Task to complete -> At the line with "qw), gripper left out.", start transcribing; stop after the last line of the data below. Keep it exact and leave pictures out.

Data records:
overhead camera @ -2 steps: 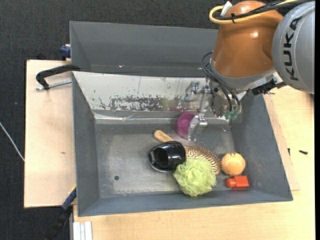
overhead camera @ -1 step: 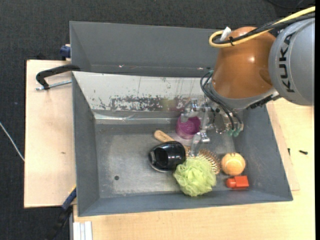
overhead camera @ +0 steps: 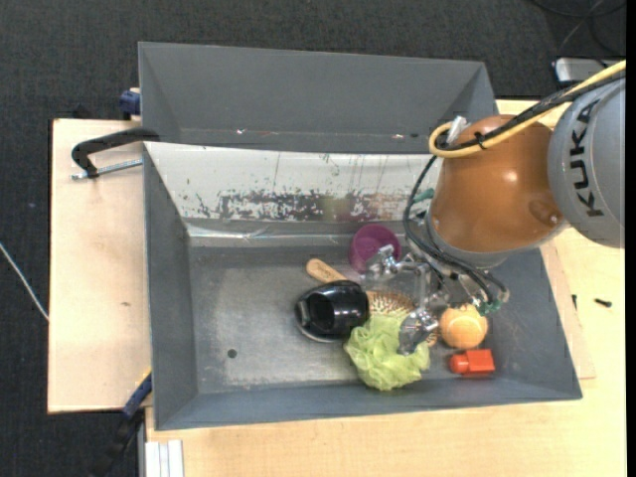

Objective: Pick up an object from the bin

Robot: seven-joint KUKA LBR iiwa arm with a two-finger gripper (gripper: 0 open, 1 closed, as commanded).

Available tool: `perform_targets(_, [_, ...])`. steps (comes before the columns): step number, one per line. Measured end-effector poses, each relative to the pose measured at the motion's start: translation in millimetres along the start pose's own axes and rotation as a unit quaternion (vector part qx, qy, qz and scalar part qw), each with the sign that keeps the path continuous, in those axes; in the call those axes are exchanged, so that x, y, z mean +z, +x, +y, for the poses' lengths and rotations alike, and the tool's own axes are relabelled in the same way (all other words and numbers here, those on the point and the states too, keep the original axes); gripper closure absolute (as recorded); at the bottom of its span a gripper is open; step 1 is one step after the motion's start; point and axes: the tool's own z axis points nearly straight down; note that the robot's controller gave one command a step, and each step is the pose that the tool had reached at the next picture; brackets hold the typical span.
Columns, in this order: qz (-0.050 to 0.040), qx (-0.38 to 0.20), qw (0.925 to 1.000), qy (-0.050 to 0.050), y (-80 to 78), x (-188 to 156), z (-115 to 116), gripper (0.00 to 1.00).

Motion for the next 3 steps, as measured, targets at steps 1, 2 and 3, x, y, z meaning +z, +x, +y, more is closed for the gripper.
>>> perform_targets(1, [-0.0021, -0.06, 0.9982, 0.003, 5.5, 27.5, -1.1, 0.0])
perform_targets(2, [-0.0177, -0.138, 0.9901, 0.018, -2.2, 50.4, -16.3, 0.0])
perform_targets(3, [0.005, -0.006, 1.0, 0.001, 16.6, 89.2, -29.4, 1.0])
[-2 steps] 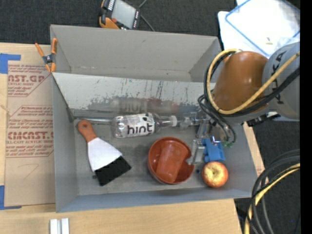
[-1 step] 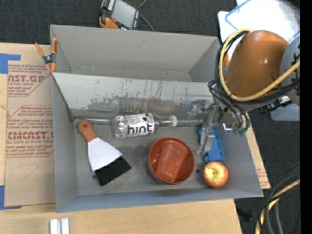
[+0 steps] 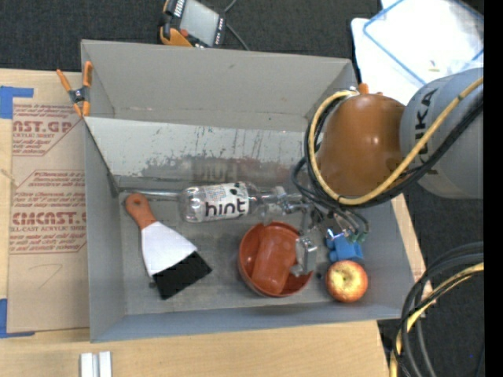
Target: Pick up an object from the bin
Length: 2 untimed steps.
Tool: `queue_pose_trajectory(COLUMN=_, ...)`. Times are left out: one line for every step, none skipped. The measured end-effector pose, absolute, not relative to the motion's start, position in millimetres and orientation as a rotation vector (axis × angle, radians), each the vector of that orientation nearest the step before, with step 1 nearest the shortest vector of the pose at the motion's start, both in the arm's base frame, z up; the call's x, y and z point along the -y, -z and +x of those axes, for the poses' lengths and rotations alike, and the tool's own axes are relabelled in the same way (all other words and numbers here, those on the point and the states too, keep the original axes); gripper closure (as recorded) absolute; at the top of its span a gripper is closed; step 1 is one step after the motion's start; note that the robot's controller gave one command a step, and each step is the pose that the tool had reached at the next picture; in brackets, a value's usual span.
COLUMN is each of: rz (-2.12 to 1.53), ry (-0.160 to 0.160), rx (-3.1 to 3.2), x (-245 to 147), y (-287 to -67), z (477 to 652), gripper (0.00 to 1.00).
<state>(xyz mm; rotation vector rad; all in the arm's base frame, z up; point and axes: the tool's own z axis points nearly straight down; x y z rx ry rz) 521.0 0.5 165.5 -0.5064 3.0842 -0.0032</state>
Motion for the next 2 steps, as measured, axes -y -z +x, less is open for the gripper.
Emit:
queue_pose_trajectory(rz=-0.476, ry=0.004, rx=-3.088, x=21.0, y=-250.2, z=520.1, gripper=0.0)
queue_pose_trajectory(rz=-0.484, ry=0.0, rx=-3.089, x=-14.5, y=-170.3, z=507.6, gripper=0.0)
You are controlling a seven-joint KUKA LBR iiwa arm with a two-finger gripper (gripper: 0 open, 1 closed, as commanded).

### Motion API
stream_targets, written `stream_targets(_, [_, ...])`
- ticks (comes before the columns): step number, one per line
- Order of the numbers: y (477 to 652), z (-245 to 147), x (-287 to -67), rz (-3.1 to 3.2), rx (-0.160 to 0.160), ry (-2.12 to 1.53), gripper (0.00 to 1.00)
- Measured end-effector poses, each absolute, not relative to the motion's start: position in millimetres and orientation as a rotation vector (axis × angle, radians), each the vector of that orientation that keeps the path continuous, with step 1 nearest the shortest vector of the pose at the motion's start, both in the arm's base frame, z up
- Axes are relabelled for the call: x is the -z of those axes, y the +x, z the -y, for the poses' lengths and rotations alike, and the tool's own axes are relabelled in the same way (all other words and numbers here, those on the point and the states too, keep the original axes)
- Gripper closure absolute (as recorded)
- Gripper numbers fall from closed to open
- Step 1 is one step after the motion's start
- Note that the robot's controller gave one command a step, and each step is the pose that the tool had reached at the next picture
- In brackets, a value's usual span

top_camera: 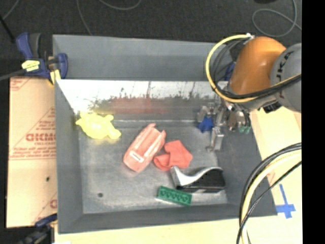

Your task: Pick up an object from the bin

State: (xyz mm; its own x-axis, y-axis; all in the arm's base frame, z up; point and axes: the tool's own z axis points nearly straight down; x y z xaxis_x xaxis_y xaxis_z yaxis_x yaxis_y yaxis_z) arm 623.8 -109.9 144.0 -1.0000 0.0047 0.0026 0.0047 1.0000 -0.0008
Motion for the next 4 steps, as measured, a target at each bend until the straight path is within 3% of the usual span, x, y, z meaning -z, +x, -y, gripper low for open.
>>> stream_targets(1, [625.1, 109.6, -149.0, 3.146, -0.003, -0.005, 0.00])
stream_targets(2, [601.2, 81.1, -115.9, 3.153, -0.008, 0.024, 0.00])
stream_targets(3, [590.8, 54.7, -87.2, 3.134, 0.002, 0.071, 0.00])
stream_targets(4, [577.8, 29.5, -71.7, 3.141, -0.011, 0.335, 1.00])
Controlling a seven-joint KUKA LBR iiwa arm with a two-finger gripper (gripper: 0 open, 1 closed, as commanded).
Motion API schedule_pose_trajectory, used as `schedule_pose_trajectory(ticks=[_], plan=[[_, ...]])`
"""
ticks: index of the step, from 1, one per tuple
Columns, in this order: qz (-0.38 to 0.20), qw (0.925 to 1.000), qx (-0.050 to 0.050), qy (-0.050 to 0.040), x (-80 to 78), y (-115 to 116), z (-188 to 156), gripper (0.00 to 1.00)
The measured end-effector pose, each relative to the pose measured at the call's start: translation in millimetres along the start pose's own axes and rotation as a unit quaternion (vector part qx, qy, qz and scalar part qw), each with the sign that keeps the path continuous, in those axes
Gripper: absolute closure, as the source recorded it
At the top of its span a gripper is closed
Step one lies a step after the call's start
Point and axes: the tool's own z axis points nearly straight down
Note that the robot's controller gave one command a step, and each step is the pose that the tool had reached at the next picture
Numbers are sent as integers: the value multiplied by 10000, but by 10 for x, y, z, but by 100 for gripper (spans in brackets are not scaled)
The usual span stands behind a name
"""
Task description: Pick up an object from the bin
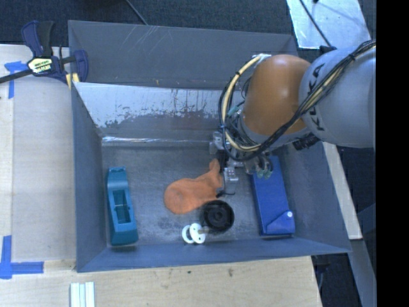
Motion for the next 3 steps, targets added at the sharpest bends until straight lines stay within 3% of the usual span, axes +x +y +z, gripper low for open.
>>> schedule_pose_trajectory(ticks=[1,3], plan=[[293,9996,-1,-10,-131,-179,525,100],[286,9996,0,-9,-131,-177,524,100]])
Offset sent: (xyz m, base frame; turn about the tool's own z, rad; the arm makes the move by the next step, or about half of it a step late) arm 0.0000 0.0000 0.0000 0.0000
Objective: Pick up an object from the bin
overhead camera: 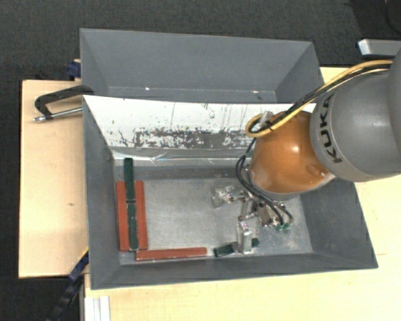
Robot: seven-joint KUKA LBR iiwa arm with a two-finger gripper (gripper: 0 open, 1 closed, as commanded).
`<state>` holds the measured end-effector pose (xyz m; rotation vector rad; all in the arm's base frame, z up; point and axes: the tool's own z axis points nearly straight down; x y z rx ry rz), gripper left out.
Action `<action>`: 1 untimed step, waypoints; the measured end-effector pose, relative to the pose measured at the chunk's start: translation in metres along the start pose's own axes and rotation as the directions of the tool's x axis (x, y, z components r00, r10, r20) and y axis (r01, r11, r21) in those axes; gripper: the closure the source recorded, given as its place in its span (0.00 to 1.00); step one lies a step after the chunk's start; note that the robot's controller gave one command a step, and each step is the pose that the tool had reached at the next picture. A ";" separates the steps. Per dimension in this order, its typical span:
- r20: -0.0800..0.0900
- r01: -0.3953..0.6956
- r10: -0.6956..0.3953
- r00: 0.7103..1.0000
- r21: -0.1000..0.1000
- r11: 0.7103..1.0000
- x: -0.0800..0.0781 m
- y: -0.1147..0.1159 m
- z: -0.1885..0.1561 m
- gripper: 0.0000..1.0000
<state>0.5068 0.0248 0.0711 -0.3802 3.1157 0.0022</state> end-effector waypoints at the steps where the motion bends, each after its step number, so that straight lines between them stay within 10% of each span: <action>1: -0.009 0.342 -0.342 0.940 -0.001 0.940 0.017 -0.008 -0.001 1.00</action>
Offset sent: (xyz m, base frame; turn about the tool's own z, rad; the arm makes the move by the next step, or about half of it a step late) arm 0.0000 0.0000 0.0000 0.0000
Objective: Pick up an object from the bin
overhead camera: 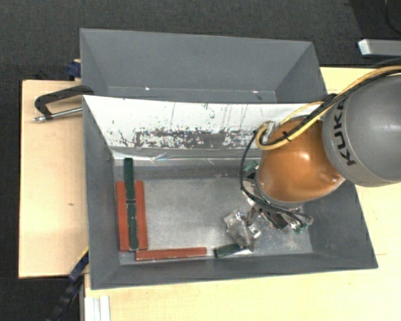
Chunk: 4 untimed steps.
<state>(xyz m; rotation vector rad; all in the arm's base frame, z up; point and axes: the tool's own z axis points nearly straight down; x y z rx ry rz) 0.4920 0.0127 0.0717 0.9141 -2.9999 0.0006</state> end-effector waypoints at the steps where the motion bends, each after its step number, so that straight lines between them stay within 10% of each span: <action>1: 0.011 0.000 0.000 1.000 0.002 1.000 -0.003 0.000 0.000 0.00; 2: 0.010 0.000 0.000 1.000 0.002 1.000 -0.002 0.000 0.001 0.00; 3: 0.010 0.329 -0.329 0.944 0.006 0.944 -0.004 0.002 0.000 1.00; 4: 0.010 0.329 -0.329 0.944 0.006 0.944 -0.004 0.002 0.000 1.00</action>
Offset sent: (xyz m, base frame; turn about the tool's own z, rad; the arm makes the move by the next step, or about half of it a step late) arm 0.0000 0.0000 0.0000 0.0000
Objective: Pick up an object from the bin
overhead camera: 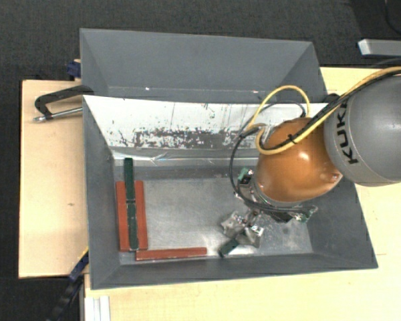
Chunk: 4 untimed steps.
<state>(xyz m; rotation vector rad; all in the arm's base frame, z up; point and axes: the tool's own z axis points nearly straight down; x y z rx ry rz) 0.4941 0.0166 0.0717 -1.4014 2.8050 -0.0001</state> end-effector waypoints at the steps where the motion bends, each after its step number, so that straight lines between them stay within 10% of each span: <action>1: -0.004 -0.003 0.003 1.000 -0.007 1.000 0.001 0.001 -0.049 1.00; 2: -0.003 0.197 -0.198 0.980 -0.004 0.980 -0.001 -0.003 -0.022 0.00; 3: -0.003 0.206 -0.206 0.978 -0.005 0.978 -0.001 -0.003 -0.016 0.00; 4: 0.002 0.332 -0.332 0.943 0.003 0.943 0.001 -0.004 0.000 1.00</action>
Offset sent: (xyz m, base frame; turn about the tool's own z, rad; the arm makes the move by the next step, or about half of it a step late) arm 0.0023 -0.0019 0.0154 -0.2106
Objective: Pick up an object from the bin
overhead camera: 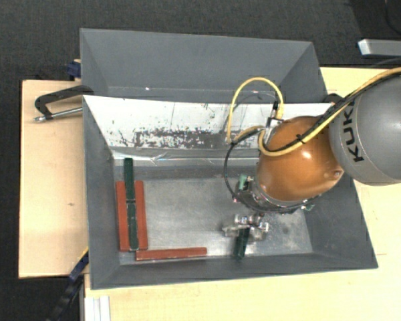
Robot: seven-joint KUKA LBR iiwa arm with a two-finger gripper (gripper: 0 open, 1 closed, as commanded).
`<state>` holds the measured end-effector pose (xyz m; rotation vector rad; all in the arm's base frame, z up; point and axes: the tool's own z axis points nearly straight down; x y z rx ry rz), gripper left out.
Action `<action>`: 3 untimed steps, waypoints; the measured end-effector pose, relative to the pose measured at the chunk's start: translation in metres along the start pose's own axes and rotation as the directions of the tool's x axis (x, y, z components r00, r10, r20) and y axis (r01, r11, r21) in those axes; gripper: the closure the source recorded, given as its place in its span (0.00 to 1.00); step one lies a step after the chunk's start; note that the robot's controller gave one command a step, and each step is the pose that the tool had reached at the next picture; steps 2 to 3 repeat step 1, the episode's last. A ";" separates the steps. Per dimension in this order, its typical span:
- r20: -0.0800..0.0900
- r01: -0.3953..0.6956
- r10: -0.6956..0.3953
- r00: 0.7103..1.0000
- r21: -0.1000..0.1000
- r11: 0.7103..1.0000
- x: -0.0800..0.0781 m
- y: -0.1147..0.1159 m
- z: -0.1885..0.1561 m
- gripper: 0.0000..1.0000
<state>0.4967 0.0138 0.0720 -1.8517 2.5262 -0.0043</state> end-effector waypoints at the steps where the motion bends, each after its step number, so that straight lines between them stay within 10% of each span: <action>1: 0.000 0.000 0.000 1.000 0.000 1.000 0.000 0.000 0.000 1.00; 3: 0.000 0.000 0.000 1.000 0.000 1.000 0.000 0.000 0.000 1.00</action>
Offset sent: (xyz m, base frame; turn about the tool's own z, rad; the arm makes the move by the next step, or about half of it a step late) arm 0.0136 -0.0224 0.1024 -0.0271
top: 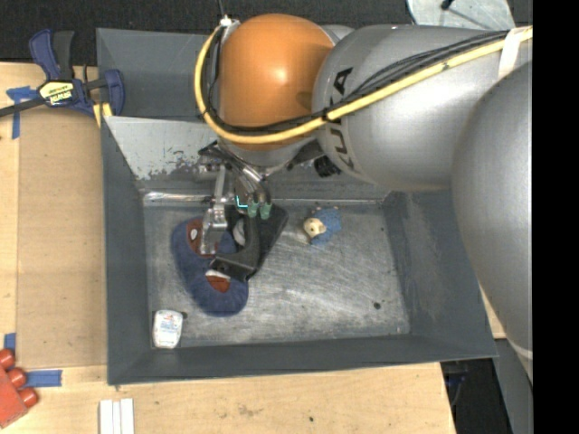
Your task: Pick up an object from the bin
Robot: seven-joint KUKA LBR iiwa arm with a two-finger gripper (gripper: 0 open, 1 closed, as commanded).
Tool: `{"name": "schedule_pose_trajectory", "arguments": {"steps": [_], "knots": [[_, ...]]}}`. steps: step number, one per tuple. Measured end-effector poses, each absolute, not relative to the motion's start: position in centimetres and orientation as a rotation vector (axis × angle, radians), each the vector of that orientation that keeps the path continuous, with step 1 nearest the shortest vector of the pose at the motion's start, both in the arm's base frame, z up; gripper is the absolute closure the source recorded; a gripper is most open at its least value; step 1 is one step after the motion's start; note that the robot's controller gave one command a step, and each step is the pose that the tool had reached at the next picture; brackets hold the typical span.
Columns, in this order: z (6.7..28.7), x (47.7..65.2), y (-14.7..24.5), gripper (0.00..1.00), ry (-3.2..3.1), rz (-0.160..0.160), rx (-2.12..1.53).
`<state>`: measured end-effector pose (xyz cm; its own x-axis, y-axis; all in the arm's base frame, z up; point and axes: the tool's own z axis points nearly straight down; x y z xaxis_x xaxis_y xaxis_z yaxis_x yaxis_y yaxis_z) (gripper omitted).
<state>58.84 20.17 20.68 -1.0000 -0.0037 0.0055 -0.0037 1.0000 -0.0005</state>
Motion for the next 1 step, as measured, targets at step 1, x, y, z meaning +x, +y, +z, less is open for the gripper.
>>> {"name": "schedule_pose_trajectory", "arguments": {"steps": [1], "knots": [[11.73,59.94,14.98,0.0,-3.095,-0.005,0.558]]}}
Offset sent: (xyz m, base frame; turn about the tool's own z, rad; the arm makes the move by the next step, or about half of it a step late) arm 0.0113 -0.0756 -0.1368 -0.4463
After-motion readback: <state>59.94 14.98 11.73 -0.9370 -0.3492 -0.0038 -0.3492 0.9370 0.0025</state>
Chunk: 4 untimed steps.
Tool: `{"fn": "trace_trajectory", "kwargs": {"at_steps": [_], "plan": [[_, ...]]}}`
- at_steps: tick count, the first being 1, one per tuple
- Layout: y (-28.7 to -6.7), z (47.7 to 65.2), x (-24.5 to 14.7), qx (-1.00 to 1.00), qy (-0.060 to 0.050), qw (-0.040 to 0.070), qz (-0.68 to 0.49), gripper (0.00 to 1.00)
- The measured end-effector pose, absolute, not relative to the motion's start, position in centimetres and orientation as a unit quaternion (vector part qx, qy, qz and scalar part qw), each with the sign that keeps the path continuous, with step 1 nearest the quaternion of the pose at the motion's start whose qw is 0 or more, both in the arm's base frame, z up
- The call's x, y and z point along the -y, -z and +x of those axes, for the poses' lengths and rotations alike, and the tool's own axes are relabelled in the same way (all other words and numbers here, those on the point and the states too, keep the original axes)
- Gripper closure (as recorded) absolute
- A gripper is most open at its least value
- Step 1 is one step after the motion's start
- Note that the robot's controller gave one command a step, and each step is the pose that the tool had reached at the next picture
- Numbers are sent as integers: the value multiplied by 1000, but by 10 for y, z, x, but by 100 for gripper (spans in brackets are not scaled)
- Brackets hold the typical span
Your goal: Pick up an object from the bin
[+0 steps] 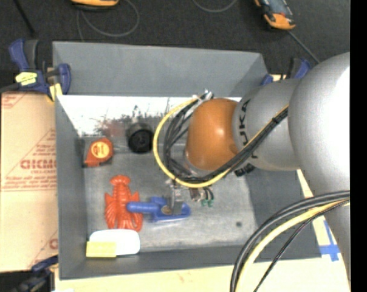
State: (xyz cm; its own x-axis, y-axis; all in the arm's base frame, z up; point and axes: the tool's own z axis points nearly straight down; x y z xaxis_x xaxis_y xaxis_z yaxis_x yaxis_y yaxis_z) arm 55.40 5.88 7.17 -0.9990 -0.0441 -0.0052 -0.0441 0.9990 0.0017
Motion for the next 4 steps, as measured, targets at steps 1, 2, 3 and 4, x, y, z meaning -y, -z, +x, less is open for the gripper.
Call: {"fn": "trace_trajectory", "kwargs": {"at_steps": [1, 2, 3, 4], "plan": [[-72, 554, -59, -1000, -1, 3, -22, 100], [-107, 585, -33, -999, 0, 2, -42, 0], [-107, 585, -33, -999, 0, 2, -41, 0], [-80, 533, -54, -999, 0, 3, -52, 0]]}}
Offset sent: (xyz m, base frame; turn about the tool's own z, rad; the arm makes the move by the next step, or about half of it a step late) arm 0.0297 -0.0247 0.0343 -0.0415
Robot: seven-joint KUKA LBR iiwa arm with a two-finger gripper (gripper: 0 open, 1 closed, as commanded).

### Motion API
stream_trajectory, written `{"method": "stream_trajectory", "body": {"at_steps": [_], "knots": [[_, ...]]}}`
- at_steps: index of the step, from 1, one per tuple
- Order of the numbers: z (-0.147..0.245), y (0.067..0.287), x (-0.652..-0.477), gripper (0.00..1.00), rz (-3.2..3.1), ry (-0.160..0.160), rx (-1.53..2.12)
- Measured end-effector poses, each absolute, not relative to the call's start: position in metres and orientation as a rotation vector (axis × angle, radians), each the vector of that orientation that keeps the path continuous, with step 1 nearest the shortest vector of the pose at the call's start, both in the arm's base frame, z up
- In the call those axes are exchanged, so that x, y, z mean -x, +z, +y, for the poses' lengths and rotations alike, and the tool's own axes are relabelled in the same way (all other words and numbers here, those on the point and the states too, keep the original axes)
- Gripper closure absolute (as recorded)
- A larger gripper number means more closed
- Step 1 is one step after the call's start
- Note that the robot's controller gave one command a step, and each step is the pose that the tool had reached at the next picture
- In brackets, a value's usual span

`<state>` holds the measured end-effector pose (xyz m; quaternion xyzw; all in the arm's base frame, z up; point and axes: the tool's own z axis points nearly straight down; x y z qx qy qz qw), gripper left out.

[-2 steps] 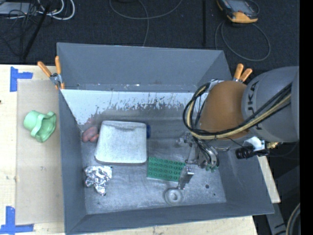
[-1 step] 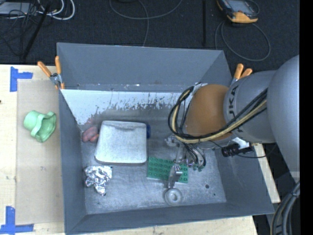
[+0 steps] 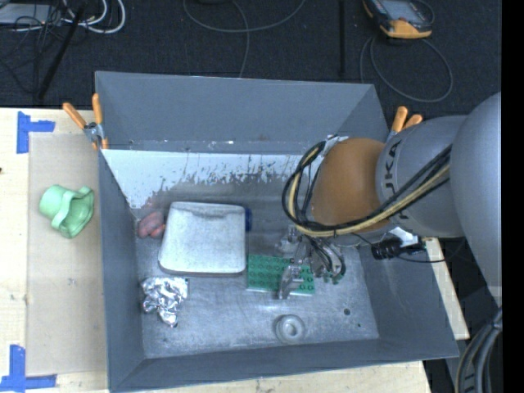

Result of the exercise ->
`<state>` holds the measured end-effector pose (xyz m; quaternion xyzw; all in the arm's base frame, z up; point and axes: the tool's own z axis points nearly straight down; x y z qx qy qz qw), gripper left out.

[-2 steps] 
[-1 step] 
[+0 steps] 

The exercise has no further content.